WORK TASK » A single number is required: how many lines of the listing below include the word "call".

RECORDED INFORMATION »
---
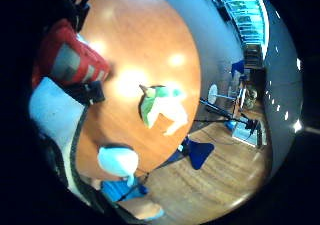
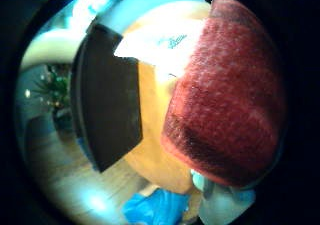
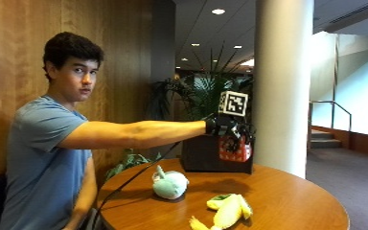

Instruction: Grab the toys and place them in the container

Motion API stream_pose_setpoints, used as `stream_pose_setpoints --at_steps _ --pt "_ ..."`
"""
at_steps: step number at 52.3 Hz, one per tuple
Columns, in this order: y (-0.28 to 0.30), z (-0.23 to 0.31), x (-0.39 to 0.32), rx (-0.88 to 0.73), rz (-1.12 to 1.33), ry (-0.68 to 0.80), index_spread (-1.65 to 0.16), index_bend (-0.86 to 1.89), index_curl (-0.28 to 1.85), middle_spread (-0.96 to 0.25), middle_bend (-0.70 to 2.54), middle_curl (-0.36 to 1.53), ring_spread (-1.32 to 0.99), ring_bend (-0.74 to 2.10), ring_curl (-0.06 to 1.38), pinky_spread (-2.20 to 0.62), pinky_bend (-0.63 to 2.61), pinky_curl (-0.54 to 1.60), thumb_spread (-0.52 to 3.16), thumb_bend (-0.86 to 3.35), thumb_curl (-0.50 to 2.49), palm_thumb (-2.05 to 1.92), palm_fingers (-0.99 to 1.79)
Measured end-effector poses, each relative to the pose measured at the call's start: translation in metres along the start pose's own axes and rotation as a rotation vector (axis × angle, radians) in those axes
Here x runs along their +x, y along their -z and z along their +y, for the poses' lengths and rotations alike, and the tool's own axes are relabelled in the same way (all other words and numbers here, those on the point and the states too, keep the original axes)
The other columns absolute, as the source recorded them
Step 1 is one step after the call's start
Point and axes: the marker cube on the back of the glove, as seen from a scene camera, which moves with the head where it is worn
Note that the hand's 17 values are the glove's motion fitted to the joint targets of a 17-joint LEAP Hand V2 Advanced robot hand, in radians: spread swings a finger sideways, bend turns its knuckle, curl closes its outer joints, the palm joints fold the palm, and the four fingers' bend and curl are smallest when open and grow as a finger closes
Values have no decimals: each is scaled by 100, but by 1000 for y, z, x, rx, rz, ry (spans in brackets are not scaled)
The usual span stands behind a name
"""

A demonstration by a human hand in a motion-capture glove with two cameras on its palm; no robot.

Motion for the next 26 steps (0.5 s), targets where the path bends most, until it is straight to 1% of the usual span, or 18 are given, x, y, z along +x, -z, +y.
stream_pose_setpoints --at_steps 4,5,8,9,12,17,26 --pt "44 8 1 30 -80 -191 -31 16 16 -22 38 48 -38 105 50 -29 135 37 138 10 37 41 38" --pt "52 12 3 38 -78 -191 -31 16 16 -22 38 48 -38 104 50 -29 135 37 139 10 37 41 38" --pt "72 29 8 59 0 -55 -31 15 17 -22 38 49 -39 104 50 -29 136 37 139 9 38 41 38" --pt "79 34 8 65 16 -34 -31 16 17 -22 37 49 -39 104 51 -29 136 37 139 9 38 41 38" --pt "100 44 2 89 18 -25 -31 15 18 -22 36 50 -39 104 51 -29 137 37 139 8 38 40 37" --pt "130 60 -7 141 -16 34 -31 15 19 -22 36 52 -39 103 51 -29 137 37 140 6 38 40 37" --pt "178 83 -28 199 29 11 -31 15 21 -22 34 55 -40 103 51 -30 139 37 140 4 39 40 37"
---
RESPONSE » 2